▶ [How to complete this task]: For each line of the data below, copy it if it holds the word "angles".

▶ [Information shown]:

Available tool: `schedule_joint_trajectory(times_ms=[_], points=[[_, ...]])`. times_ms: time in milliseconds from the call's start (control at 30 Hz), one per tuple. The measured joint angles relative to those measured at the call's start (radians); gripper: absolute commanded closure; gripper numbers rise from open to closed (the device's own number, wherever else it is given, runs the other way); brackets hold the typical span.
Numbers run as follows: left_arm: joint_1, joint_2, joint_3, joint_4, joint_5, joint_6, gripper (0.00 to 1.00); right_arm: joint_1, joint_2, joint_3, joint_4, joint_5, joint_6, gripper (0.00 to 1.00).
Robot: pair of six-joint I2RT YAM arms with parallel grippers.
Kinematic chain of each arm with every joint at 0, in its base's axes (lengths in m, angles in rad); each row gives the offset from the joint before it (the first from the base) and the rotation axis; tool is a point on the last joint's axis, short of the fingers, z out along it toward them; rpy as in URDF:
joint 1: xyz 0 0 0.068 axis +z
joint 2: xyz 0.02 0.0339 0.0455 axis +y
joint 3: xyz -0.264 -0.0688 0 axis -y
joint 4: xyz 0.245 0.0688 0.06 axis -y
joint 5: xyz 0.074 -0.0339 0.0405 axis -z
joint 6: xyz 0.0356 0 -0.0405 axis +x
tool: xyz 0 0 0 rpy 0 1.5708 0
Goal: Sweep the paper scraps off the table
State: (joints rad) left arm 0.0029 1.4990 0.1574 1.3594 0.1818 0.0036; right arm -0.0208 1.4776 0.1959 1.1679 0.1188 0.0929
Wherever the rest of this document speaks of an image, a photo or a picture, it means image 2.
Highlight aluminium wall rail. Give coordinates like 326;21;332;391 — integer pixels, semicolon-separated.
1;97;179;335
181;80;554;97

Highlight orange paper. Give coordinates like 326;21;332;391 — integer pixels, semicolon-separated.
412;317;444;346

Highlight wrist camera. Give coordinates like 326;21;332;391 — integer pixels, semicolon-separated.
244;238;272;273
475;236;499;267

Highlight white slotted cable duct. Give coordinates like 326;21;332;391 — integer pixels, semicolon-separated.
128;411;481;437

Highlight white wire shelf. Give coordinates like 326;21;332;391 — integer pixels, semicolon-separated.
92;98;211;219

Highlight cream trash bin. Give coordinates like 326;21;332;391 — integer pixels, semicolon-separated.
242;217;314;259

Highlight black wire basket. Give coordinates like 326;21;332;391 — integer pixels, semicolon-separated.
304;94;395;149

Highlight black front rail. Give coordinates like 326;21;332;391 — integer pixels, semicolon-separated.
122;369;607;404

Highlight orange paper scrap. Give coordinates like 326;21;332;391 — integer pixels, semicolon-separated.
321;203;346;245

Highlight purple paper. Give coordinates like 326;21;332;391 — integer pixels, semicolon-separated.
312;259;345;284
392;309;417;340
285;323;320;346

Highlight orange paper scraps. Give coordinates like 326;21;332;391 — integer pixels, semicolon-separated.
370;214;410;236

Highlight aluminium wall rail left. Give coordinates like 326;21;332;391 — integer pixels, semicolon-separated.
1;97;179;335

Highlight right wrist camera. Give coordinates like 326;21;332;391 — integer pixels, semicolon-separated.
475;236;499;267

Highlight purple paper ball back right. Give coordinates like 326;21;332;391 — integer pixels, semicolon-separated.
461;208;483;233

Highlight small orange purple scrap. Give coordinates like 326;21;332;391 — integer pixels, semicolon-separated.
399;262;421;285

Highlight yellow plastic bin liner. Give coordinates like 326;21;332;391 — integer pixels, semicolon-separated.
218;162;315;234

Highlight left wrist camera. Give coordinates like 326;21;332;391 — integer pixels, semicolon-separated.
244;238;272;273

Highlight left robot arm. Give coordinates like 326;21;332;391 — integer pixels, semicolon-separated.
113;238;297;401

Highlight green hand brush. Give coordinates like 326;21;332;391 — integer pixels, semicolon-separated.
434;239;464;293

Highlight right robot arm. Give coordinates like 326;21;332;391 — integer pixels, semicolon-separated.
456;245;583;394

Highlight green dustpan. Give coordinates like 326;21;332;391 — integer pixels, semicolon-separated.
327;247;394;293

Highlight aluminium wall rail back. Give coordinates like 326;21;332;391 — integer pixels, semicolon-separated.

▶ [Your solution]:
Available tool: `schedule_joint_trajectory(times_ms=[_], points=[[_, ...]])`. times_ms: time in milliseconds from the call's start (control at 30 Hz), one per tuple. The measured joint angles relative to those measured at the call's start (radians); gripper: absolute commanded closure; gripper numbers rise from open to closed (the device's own number, wherever else it is given, runs the other way); brackets hold the typical span.
Kinematic chain of each arm with every joint at 0, in its base's axes (lengths in m, angles in rad); each row gives the offset from the joint before it (the first from the base) and the rotation axis; tool is a point on the last joint's axis, short of the fingers, z out along it toward them; rpy as in URDF:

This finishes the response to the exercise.